Hong Kong, a former British colony, is not subject to the same laws as China. The city of 7m people is a Chinese territory but has its own “mini-constitution”, called the Basic Law, guaranteeing it a high degree of autonomy from Beijing.

However, in recent years many of the legal barriers between the two jurisdictions have been eroded.

While Chinese police have no legal right to operate independently on Hong Kong soil, a bookseller was abducted by Chinese authorities from the territory in 2016. The following year, tycoon Xiao Jianhua was kidnapped from the city’s Four Seasons hotel and taken back to China. He has not been heard from since.

Top leaders in Hong Kong have shrugged off the violations of the Basic Law, deferring to Beijing’s power.

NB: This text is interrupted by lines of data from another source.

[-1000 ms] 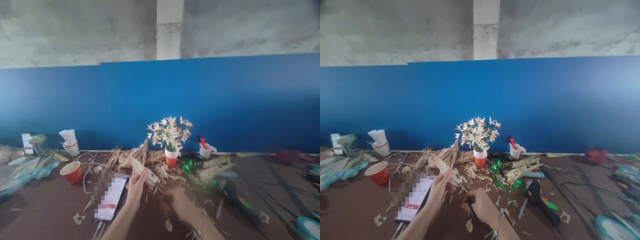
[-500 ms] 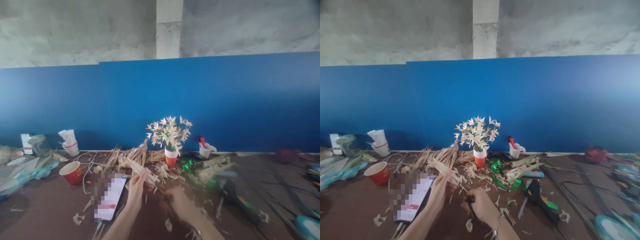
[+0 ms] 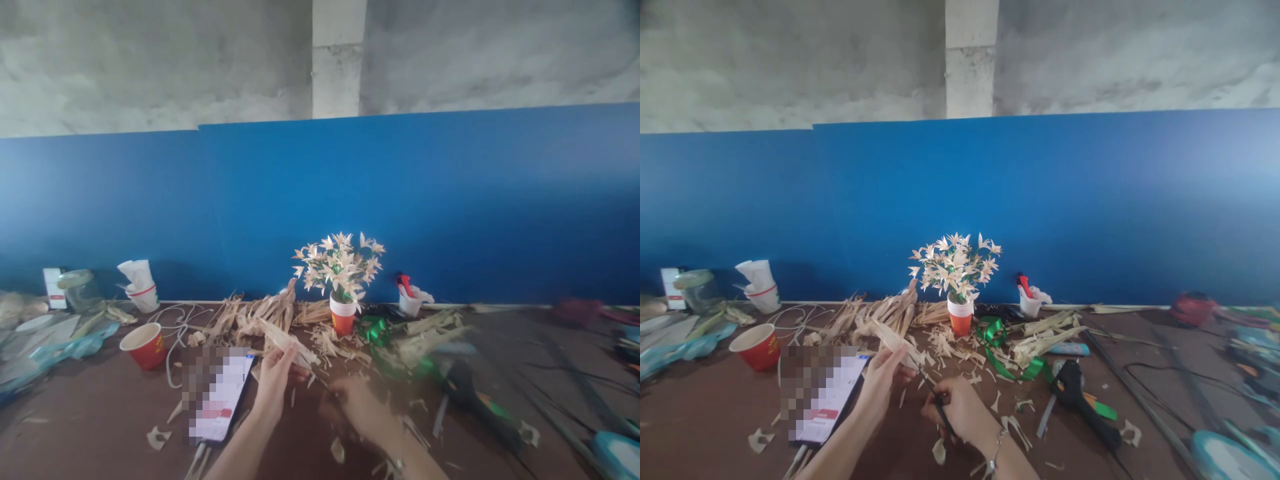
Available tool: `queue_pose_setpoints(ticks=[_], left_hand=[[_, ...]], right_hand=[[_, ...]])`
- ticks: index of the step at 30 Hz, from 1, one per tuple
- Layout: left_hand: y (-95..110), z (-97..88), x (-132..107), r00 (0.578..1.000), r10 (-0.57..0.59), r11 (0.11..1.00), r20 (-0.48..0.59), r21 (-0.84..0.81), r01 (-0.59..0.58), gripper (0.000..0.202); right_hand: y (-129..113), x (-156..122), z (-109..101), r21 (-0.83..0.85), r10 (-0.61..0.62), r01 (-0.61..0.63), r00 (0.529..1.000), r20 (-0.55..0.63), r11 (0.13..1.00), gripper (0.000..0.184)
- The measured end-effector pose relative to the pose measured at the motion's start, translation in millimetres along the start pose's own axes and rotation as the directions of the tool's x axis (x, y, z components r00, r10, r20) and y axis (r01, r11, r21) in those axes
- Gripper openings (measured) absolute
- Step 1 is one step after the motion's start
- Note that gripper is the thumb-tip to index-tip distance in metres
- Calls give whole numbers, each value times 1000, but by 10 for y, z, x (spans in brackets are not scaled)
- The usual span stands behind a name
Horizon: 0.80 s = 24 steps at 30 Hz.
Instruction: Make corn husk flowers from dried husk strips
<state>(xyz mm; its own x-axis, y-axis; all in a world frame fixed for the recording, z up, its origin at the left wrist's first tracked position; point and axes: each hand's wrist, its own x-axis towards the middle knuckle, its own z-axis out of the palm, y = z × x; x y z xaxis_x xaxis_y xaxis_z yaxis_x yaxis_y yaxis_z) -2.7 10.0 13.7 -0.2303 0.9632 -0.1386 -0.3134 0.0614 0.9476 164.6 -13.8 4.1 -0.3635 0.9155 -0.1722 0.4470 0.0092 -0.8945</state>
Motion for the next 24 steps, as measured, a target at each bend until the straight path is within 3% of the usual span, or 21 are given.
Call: queue_pose_setpoints(ticks=[3, 7, 13, 18, 24], left_hand=[[-2, -25, 31, 999, 16, 999, 47, 40, -18, 36], [-8, -68, 74, 996, 69, 993, 60, 97, -75, 40], [4, -124, 134, 992, 121, 987, 45, 105, -125, 41], [55, -126, 133, 988, 140, 978, 66, 144, -148, 41], [81, -110, 110, 987, 84, 979, 134, 175, -107, 37]], right_hand=[[42, 5, -9, 101, 62, -72, 993, 98, 992, 43], [198, 53, -24, 206, 109, -156, 969, 224, 966, 40], [293, 75, -93, 297, 48, -168, 926, 374, 940, 33], [207, 30, -148, 329, 14, -149, 925, 380, 933, 30], [259, 48, -127, 317, 30, -150, 934, 355, 936, 28]])
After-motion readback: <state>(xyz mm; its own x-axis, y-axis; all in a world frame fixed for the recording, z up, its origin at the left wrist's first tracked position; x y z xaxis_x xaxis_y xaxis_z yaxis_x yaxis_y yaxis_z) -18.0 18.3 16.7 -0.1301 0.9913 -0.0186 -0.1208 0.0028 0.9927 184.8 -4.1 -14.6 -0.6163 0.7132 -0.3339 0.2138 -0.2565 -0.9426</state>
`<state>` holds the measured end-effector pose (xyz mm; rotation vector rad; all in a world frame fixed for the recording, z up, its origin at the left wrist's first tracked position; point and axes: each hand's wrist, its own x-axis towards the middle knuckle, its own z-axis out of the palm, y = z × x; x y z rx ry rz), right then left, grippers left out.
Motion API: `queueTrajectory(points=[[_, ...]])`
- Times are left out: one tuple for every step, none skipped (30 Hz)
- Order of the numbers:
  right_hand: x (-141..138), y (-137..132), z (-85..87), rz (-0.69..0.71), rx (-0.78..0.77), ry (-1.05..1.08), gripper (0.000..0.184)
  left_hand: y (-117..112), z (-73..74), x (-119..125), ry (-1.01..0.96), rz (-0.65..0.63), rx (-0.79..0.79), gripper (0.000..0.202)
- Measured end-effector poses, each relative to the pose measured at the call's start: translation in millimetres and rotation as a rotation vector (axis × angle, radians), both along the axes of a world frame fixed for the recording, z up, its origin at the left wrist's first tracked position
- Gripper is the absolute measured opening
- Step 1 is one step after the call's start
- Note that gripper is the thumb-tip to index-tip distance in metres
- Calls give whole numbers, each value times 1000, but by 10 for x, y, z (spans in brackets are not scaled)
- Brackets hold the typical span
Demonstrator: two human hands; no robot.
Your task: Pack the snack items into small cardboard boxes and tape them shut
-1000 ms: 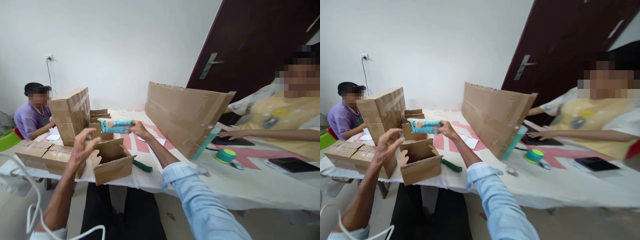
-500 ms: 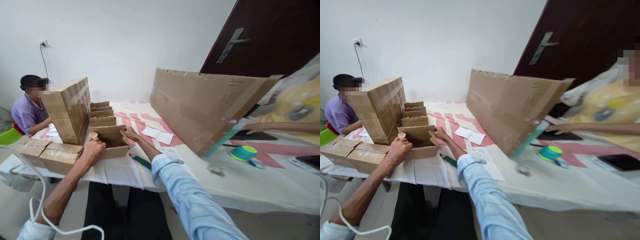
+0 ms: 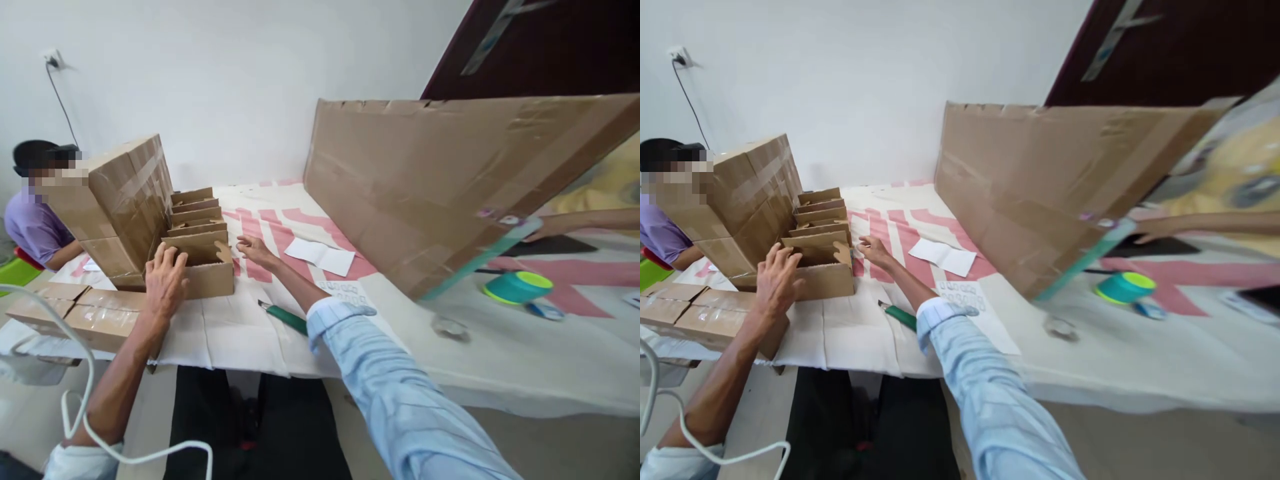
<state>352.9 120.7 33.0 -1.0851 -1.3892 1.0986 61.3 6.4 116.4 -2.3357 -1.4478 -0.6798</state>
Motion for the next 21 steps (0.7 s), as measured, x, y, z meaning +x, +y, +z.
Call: queueTrajectory(points=[[55, -46, -6, -66, 2, -41, 29, -113, -68, 47, -73, 0, 18, 31], [106, -104, -11, -109, 5, -89, 29, -209, -165, 97, -143, -5, -2, 18], [152, -180, -17, -136, 13, -133, 28, -276, -288, 147, -204, -17, -73, 9], [193, -275, -28, -149, 23, -168, 26, -307, -432, 195, -269, -31, -186, 6], [228, -391, -48, -150, 29, -186, 24, -298, -587, 239, -360, -39, -322, 6], [259, -528, -81, -149, 33, -201, 22, -251, -740, 280, -482, -23, -448, 9], [287, -684, -129, -150, 41, -227, 21, -172, -882, 315, -609, 17, -533, 11], [315, -854, -194, -150, 52, -266, 22, -69, -1003, 344, -663, 47, -563, 13], [342, -1031, -275, -152, 87, -349, 25, 47, -1101, 368, -705, 81, -568, 16], [371, -1208, -370, -158, 128, -452, 28, 167, -1174, 387, -735, 112, -560, 19], [401, -1377, -474, -172, 163, -547, 31, 285, -1226, 400, -749, 139, -546, 24], [432, -1533, -584, -189, 191, -632, 32, 395, -1260, 409, -765, 164, -537, 29], [463, -1669, -696, -209, 211, -704, 33, 499, -1283, 414, -778, 185, -533, 33], [493, -1783, -804, -227, 221, -762, 34, 596, -1298, 417, -787, 199, -534, 35], [520, -1873, -907, -245, 226, -807, 34, 691, -1306, 419, -794, 205, -537, 36], [544, -1941, -1000, -262, 227, -840, 35, 785, -1310, 422, -798, 202, -543, 35], [563, -1988, -1083, -280, 227, -863, 34, 880, -1308, 428, -799, 190, -550, 34], [578, -2016, -1153, -301, 231, -876, 33, 977, -1298, 439, -796, 170, -561, 32], [587, -2028, -1210, -326, 240, -884, 31, 1074, -1280, 456, -787, 141, -575, 31], [594, -2029, -1255, -350, 254, -890, 29, 1166, -1252, 481, -775, 105, -592, 29], [597, -2022, -1289, -369, 273, -896, 28, 1248, -1216, 513, -758, 62, -610, 30]])
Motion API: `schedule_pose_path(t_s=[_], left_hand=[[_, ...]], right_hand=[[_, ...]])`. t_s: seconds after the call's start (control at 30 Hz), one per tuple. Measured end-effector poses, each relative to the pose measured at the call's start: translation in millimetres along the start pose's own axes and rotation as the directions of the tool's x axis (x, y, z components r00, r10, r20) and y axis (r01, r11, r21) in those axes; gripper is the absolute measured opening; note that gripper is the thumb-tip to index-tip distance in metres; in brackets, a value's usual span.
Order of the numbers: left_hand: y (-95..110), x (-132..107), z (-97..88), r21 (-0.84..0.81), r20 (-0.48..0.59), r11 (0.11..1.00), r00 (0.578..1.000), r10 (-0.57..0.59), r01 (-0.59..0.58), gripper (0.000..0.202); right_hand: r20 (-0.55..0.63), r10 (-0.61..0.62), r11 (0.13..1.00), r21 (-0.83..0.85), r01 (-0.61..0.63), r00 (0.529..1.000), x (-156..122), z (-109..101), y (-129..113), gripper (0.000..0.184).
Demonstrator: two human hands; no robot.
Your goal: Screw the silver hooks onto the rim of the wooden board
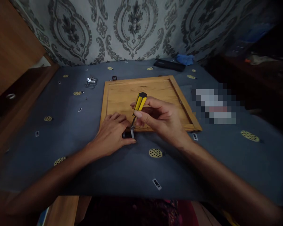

In 2014, President Xi launched Operation Fox Hunt, a global project that has co-operated with other countries to bring home Chinese citizens suspected of corruption that have fled overseas.

“China has extended the reach of its anti-corruption campaign, certainly in the sense of attempting to repatriate fugitives,” said Minxin Pei, the director of the Keck Center for International and Strategic Studies at Claremont McKenna College, and an expert of governance and corruption in China. “Since Hong Kong has hundreds of [state-owned enterprises], I am not surprised that they are now under scrutiny.”